Active AND Passive Rendering? JPanel

Greetings all! 8)

At the moment I have created a physics engine which I am using to produce both a game and simulation. For my simulation, I need to use quite a lot of swing, and am having to created the program using an applet rather than straight JFrame etc.

The program itself is a JPanel and I’m merely opening it through a separate class which extends applet, I’m painting by overriding the paintComponent method and calling it through repaint in actionPerformed (using a swing timer obviously). However, the issue is, even after altering freedom of the components contained by the JPanel program to repaint, and after implementing a basic buffer using BufferedImage alone, there is lots of typical applet flashing when the timer delay is low (frame rate is high)! All my painting is being done in paintComponent as well, therefore I’m not using any form of rendering/game loop that seems modern formality in Java animation that doesn’t use swing!

I wondered if there is a possible approach I can take to this using both active and passive rendering, and the most important bit, complies with the fact my main program body is a JPanel! I’ve endlessly struggle to employ BufferStrategies etc, but keep returning to what I thought would mean having to rewrite my program heavily as a JFrame.

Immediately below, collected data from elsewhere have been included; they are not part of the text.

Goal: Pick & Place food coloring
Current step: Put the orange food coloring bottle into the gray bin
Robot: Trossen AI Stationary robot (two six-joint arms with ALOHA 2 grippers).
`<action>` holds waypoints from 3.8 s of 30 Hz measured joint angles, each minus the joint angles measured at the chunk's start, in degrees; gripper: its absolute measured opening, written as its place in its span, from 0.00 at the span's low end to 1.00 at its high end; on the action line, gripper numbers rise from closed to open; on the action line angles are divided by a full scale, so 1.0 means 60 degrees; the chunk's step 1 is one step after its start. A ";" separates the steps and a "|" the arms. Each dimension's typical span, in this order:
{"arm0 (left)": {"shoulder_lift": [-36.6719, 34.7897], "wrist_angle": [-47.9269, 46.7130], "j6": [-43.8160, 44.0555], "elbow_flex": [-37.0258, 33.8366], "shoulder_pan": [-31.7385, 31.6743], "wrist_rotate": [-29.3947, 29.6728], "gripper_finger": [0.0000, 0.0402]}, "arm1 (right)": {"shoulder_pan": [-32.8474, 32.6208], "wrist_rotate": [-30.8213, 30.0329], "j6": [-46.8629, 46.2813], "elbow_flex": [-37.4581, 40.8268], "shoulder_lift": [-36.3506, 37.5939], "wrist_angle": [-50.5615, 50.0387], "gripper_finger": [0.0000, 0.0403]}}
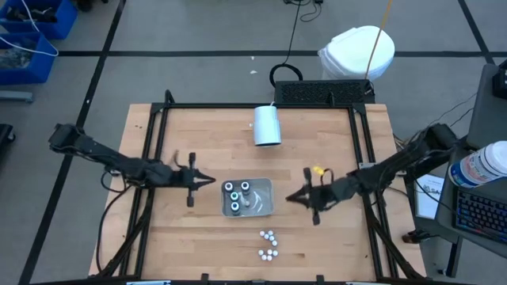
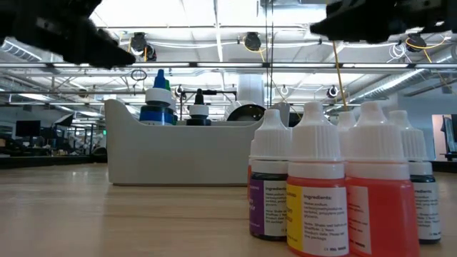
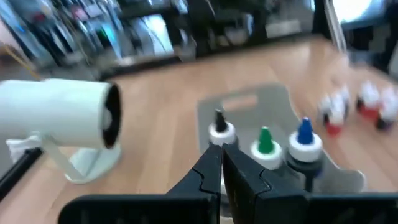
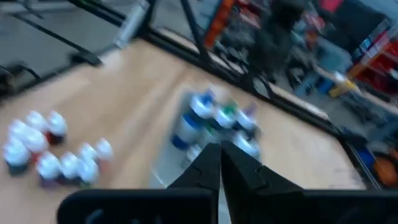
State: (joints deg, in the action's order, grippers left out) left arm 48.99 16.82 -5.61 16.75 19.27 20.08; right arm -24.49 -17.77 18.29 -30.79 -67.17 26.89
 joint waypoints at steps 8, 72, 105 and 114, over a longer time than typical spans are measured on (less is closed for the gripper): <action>0.3429 -0.5527 0.0723 0.5735 0.0193 -0.0631 0.06 | 0.0266 -0.0038 -0.0022 0.0778 0.1451 -0.0975 0.00; 1.2682 -0.8855 0.0634 1.3857 0.0681 -0.3072 0.56 | 0.0254 0.1929 -0.0157 0.2575 0.5085 -0.0511 0.00; 1.2735 -0.8991 0.0497 1.3857 0.1088 -0.2381 0.56 | 0.0252 0.1969 -0.0429 0.2575 0.5087 -0.0103 0.00; 1.2739 -0.9057 0.0454 1.3857 0.0974 -0.2254 0.56 | 0.0255 0.1969 -0.0695 0.2575 0.5085 -0.0098 0.00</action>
State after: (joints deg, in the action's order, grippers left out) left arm 125.43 -37.52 -2.89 99.90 25.12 6.56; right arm -22.96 -5.96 14.12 -15.33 -36.67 26.30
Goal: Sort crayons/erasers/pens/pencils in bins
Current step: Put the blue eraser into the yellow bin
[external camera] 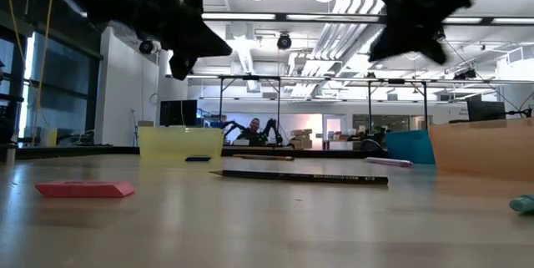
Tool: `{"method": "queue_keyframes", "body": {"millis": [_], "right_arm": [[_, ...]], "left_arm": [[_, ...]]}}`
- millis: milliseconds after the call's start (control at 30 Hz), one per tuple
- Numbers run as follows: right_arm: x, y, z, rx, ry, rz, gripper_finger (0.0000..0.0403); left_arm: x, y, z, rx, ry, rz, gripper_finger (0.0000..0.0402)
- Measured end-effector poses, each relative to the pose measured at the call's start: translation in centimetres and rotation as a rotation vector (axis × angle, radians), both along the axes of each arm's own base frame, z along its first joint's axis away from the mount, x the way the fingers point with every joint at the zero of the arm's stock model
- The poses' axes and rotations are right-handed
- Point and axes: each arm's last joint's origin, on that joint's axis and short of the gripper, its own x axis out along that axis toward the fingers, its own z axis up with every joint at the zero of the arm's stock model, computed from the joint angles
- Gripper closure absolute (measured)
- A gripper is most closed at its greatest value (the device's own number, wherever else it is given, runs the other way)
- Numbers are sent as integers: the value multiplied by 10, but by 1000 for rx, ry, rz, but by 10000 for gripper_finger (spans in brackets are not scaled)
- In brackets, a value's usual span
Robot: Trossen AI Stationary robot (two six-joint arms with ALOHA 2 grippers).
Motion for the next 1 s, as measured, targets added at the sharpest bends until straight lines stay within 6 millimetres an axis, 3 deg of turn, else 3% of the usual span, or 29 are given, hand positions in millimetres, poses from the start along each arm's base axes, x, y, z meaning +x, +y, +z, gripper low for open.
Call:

This is the way in which I am opening the program’s JPanel body,


public class Simulation extends JApplet
{

    public static void main(String []args)
    {

        EventQueue.invokeLater(new Runnable() 
            {
                public void run() 
                {

                    JFrame window = new JFrame();
                    window.setDefaultCloseOperation(3); 
                    window.setTitle("Kinetic Theory Simulator");

                    JApplet applet = new Simulation();
                    applet.init();
                    window.getContentPane().add(applet);
                    window.pack();
                    window.setVisible(true);
                }
            }
        );

    }  

    public void init() 
    {   
        JPanel panel = new KineticSimulation();
        getContentPane().add(panel);
    }

}

class KineticSimulation  extends JPanel implements MouseListener, MouseMotionListener, KeyListener, ActionListener

This is the relevant painting code,

( this initial code snippet is in the KineticSimulation() constructor)


        _delay = 1000 / _initFrameRate;
        timer = new Timer(_delay, this);
        timer.setCoalesce(true);
        timer.start();


    public void actionPerformed(ActionEvent e) 
    {
        collisionTest();
        reCalculateAll();
        updateSimulationSpeed();
        repaint();
    }


    public void paintComponent(Graphics g) 
    {
        super.paintComponent(g);
        Graphics2D g2 = (Graphics2D)g;

        g2 = (Graphics2D)buffer.getGraphics();

          //this is where all the painting code is

        getGraphics().drawImage(buffer, 0, 0, null); 

    }


If I haven’t made myself clear feel free to ask me to clarify,

Thanks in advance! :slight_smile:

  1. You shouldn’t use getGraphics().drawImage, you should just use the Graphics object given to you as a parameter.
  2. JPanels are automatically double buffered so you can just draw directly to the Graphics object they give you.
  3. Could you give us an example (an applet?) where it flashes?

http://www.realapplets.com/tutorial/DoubleBuffering.html

The 3 boxes depict it well, although due to the black background they seem slightly harmless as the flashes themselves are black.

So are you suggesting I just forget about double buffering? :confused: And see what happens if I let it automatically deal with it?

First one flickers badly, second flickers sometimes, and the third one doesn’t flicker at all.

Swing automatically double buffers using BufferStrategy so when drawing on a JComponent or any of its subclasses, you shouldn’t worry about double buffering. It’s when you start drawing on any AWT Component (which is recommended for games since you are skipping Swing’s bloat), that’s when you should start double buffering.